The pictures must be left out, while the rest of the data is copied exactly.

****************************************

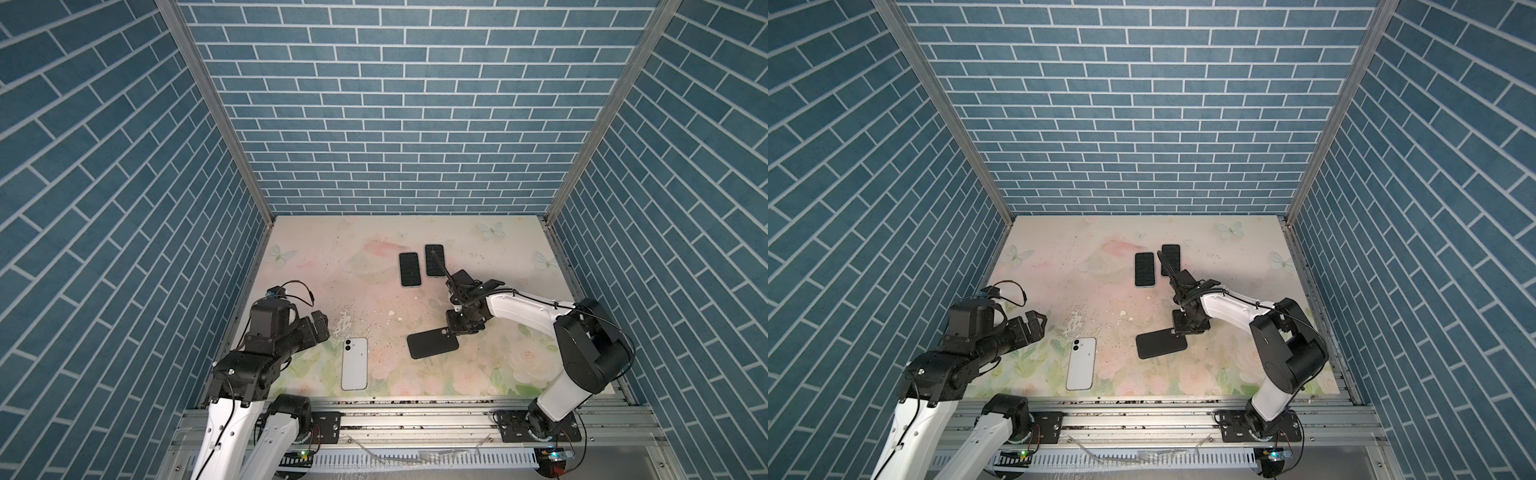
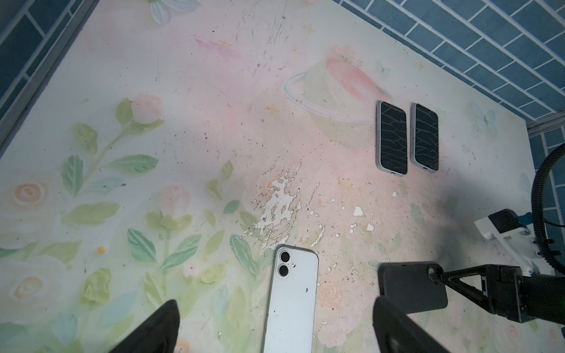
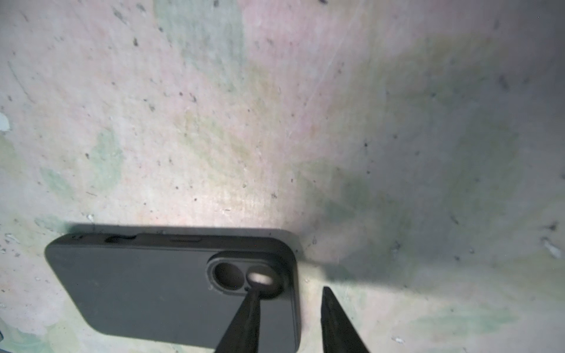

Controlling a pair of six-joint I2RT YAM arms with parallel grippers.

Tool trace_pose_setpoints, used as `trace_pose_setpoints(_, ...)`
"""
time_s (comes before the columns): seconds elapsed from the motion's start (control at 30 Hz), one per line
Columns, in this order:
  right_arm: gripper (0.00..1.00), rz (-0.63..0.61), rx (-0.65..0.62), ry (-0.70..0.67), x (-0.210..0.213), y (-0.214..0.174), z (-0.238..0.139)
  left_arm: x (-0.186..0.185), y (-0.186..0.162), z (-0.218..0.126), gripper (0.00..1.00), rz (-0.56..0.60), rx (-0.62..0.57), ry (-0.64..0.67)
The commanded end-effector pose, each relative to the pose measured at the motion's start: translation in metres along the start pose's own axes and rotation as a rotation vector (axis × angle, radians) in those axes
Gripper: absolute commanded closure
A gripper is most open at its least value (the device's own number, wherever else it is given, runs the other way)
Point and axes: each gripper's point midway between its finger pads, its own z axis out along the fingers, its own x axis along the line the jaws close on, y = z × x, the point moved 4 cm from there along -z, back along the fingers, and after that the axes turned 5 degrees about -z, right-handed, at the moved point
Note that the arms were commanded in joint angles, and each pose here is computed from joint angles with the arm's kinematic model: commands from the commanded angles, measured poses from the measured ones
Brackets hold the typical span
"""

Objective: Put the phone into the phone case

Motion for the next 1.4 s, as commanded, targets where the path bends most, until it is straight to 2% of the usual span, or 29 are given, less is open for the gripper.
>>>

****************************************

#### Solution for this problem:
Controlling a pair of six-joint I2RT YAM arms with parallel grippers.

Tool trace_pose_setpoints, used as `trace_pose_setpoints(_, ...)`
"""
time_s (comes before the columns): seconds elapsed from the motion's start (control at 30 Hz), one per line
Columns, in this order:
  right_arm: gripper (0.00..1.00), rz (-0.63..0.61), rx (-0.65..0.62), ry (-0.70..0.67), x (-0.210..0.213), y (-0.214..0.174), z (-0.238..0.139)
  left_arm: x (-0.186..0.185), y (-0.186..0.162), z (-0.218..0.126), gripper (0.00..1.00), rz (-0.56..0.60), rx (-0.62..0.57), ry (-0.64..0.67)
The commanded end-effector pose, each relative to the pose measured at the motion's start: translation in metres along the start pose's own axes and rotation as a rotation vector (axis × angle, radians) in those axes
Gripper: absolute commanded closure
A gripper is most open at its least value (the device's own number, wherever else it is given, runs the other way)
Point and axes: each gripper's point midway between its finger pads, its own z axis out along the fingers, its own x axis along the line the jaws close on, y = z × x, the point moved 4 cm from there along -z, back along the fingers, and after that the axes turned 5 degrees about -z, right-handed, at the moved point
Note that the arms were commanded in joint angles, and each pose here is computed from joint angles with the arm's kinematic model: commands from the commanded angles, measured poses from the measured ones
Brackets hold the typical span
"""

Objective: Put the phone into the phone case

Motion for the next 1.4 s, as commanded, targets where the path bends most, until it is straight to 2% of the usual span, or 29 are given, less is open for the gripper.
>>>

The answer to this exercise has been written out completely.